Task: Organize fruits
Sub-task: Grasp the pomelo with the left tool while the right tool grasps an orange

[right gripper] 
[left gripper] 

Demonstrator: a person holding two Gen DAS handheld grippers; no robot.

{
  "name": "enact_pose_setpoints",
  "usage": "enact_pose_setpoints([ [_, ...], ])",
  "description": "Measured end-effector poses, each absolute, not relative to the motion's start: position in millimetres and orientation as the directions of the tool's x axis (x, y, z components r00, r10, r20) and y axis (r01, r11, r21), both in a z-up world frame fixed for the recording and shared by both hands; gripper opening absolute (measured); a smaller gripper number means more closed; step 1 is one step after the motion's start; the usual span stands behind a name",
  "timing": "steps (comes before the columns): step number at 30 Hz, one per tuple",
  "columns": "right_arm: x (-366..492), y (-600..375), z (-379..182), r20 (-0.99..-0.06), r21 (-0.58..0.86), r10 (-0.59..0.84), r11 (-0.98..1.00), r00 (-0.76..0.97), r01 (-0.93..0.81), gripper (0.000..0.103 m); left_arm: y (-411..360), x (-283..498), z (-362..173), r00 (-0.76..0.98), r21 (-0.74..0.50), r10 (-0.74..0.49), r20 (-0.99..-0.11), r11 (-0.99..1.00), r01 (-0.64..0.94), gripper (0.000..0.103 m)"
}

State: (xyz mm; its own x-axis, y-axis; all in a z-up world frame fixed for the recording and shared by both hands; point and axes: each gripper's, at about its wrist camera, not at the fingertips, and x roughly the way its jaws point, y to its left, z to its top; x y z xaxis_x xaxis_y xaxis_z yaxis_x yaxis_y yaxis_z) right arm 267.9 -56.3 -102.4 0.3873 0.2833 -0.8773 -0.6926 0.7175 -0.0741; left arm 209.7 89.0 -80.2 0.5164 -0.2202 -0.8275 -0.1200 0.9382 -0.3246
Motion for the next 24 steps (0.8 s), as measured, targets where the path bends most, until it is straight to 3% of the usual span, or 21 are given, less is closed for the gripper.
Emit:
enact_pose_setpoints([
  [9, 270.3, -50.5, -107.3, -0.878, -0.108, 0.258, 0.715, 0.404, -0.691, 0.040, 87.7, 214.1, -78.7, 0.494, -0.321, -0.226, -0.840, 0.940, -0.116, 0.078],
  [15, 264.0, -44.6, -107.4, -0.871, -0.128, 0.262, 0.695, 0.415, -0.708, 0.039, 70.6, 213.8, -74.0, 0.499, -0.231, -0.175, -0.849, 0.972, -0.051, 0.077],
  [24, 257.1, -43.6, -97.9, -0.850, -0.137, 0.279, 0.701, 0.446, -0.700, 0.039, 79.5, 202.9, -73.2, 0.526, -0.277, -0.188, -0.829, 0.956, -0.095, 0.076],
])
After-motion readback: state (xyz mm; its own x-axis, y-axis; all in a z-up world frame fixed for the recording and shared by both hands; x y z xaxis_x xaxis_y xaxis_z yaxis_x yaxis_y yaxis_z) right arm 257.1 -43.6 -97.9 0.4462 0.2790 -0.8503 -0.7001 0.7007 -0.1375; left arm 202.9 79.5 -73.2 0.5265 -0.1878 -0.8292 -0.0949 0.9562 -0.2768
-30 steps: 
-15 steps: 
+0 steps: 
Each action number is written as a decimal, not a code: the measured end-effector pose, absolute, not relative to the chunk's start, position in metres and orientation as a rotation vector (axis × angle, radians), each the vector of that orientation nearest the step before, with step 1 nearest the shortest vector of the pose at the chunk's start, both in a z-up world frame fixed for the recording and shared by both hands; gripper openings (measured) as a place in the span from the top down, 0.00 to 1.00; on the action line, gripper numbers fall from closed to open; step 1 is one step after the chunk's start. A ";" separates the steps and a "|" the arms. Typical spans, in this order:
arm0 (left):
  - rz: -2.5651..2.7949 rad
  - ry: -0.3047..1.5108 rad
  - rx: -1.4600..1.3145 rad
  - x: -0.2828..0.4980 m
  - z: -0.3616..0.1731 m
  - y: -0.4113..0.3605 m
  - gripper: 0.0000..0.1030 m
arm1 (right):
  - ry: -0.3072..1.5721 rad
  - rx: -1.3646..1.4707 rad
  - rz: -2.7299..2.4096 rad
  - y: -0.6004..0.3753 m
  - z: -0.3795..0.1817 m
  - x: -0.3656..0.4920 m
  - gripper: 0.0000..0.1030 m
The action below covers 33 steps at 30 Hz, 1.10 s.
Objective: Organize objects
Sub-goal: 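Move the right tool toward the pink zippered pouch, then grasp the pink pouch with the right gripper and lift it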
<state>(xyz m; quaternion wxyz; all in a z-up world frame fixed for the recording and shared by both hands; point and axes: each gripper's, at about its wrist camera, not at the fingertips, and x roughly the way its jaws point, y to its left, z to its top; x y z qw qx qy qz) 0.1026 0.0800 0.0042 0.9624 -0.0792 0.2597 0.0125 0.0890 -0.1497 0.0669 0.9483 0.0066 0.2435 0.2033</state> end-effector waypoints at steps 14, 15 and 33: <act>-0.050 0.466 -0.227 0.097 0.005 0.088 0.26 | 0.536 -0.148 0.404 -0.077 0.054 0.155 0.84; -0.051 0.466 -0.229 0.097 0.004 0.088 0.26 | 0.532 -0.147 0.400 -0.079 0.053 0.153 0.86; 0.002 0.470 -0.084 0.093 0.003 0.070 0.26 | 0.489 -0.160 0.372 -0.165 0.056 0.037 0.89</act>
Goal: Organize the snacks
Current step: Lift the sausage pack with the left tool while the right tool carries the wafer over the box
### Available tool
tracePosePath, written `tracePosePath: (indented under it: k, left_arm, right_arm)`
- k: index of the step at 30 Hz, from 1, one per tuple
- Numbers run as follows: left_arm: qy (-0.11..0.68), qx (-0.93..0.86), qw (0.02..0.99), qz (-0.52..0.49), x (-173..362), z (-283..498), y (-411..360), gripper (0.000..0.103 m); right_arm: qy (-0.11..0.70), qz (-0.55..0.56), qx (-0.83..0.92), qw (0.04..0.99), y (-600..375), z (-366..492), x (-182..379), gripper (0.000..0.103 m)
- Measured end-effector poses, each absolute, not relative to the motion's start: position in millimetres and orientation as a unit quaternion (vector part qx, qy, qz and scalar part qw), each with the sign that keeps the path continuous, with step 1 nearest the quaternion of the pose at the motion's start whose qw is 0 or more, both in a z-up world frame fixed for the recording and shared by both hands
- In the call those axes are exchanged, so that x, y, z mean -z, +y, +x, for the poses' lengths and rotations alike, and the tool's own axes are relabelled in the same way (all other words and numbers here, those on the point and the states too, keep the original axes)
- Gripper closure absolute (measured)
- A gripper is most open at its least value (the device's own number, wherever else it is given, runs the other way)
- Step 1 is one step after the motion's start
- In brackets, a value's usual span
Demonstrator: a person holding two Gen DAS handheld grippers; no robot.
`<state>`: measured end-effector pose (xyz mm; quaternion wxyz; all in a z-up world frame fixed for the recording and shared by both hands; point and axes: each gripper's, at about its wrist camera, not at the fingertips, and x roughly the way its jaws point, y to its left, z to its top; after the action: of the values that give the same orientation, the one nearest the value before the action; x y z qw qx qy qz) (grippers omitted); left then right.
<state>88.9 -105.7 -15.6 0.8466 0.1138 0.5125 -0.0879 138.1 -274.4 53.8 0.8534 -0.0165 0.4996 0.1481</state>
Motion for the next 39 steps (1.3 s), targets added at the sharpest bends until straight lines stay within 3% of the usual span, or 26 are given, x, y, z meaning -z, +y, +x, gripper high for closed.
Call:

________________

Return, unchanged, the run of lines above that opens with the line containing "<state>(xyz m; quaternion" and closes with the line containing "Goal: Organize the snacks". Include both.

Your solution:
<state>(xyz m; quaternion wxyz; all in a z-up world frame fixed for the recording and shared by both hands; point and axes: each gripper's, at about its wrist camera, not at the fingertips, and x roughly the way its jaws point, y to its left, z to its top; x y z qw qx qy qz) 0.1026 0.0800 0.0042 0.9624 -0.0792 0.2597 0.0125 0.0890 -0.1497 0.0669 0.9483 0.0066 0.2435 0.2033</state> end-effector waypoints at steps 14, 15 and 33: <act>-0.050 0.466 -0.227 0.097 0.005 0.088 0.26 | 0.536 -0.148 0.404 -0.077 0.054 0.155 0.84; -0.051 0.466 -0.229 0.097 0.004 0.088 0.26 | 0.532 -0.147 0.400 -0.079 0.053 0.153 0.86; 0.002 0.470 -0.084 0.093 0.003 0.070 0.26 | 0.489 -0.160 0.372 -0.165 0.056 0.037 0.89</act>
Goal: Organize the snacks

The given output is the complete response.